Какимъ былъ Борисъ дома, такимъ и въ гимназіи. Дома вырабатывался его характеръ, и онъ приносилъ — эго готовымъ въ міръ своихъ сверстниковъ. Барченка въ немъ никогда не было. Въ гимназіи, гдѣ такое разношерстное общество, всего скорѣе скажутся зародыши чванства и сословныхъ претензій. Борисъ былъ изъ хорошаго дома, принадлежавшаго къ аристократіи города, а. товарищи его, почти поголовно, были невиднаго происхожденія: дѣти мелкихъ чиновниковъ, мѣщанъ; но онъ подошелъ подъ общій уровень, не аристократничалъ и получилъ только то преобладаніе, какое дается каждому ученику изъ отличныхъ. Правда, первые годы его возили гувернеры, его не пускали до 4-го класса одного: все это разобщало немного съ массой, но не отражалось на его развитіи. Внутренно онъ всегда тяготился такой отмѣткой, и самолюбіе его не раздувалось барствомъ, а страдало только отъ того, что онъ лишенъ былъ преимуществъ свободы, какими пользовались его товарищи. И еще тогда Борисъ, при всякомъ удобномъ случаѣ, сливался съ толпой, любилъ участвовать въ народныхъ удовольствіяхъ мальчикомъ, подраться съ ними, поиграть въ снѣжки, убѣжать на Волгу, покататься на лодкѣ, купить на гривенникъ калачей и рыбы воблы, запивать ихъ кислыми щами… Ему удавалось это рѣдко; но всѣ эти дешевыя забавы получали оттого двойную цѣну. А потомъ, когда онъ подросъ и сбросилъ съ себя гнетъ бабиньки и гувернеровъ, Борисъ былъ въ классахъ и на улицѣ такой же вольный гимназистъ, какъ и всѣ другіе. Онъ чувствовалъ себя тамъ свободно, легко, гораздо свободнѣе и легче, чѣмъ дома, и никто изъ товарищей не могъ попрекнуть его тѣмъ, что онъ зазнавался.
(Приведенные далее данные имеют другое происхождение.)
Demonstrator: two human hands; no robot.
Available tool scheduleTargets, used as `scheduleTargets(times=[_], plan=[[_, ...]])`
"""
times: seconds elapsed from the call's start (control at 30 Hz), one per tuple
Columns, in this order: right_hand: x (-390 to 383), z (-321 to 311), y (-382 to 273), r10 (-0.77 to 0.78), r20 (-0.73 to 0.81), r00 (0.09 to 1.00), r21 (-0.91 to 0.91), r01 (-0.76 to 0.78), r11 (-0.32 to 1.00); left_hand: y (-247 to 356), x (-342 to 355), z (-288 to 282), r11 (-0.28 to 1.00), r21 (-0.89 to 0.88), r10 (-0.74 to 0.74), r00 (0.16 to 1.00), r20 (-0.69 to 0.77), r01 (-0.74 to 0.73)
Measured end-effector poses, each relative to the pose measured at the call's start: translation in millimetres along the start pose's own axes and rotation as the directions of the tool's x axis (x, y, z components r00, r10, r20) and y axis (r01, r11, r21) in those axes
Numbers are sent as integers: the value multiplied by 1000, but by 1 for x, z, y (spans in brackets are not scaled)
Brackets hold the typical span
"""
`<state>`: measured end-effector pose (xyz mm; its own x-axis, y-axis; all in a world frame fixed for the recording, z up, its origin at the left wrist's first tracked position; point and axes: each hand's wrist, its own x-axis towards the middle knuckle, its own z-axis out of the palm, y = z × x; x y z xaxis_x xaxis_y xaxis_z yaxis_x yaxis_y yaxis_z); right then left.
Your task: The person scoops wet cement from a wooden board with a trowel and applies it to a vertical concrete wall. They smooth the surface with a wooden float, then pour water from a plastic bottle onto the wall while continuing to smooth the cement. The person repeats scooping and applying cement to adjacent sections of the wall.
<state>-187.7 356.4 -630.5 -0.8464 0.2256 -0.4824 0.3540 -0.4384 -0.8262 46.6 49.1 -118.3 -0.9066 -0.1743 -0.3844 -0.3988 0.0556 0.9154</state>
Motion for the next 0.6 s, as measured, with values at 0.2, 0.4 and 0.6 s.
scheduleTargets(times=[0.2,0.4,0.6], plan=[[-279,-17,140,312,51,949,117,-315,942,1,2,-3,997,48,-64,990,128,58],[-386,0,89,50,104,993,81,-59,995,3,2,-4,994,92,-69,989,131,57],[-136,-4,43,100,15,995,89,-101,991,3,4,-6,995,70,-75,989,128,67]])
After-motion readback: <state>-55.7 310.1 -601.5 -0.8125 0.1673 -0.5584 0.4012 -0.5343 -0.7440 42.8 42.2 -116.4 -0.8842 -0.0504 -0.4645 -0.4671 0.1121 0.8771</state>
Правда, онъ рано потерялъ живость и смотрѣлъ большимъ. Но это пришло само собой и никого не поражало, никому не казалось смѣшнымъ; оно только давало Борису нравственный перевѣсъ надъ товарищами. Какъ въ маленькихъ классахъ Борисъ не чуждался никого, сходился съ самыми темными гимназистами, такъ и въ старшихъ не выбиралъ, не пріискивалъ себѣ кружка, а былъ со всѣми ровенъ. Онъ не былъ очень сообщителенъ, его нельзя было назвать душой всего класса, но онъ считался добрымъ товарищемъ, и друзей своихъ — Горшкова и Абласова, отыскалъ также въ числѣ демократовъ.
Дома дали Борису выправку. Онъ былъ ловокъ и порядоченъ. Одиночество не придало ему дикости; въ обществѣ онъ не терялся. Гимназія оживляла его и связывала съ средой простыхъ людей, съ ихъ нуждами, съ ихъ невзрачной обстановкой, — словомъ, онъ прошелъ чрезъ ту школу, черезъ какую проходятъ только въ народныхъ заведеніяхъ.
Зналъ онъ много для ученика 7-го класса, но недоволенъ былъ тѣмъ, какъ зналъ. Въ гимназіи первые три класса — классы заучиванья. Только даровитость или болѣзненно развитое самолюбіе могутъ протолкать мальчика сквозь массу зубренья, достающагося на долю этому періоду школьной жизни. Бѣдные гимназистики низшихъ классовъ еще по сіе время не видятъ никакого смысла и занимательности въ своихъ трудахъ.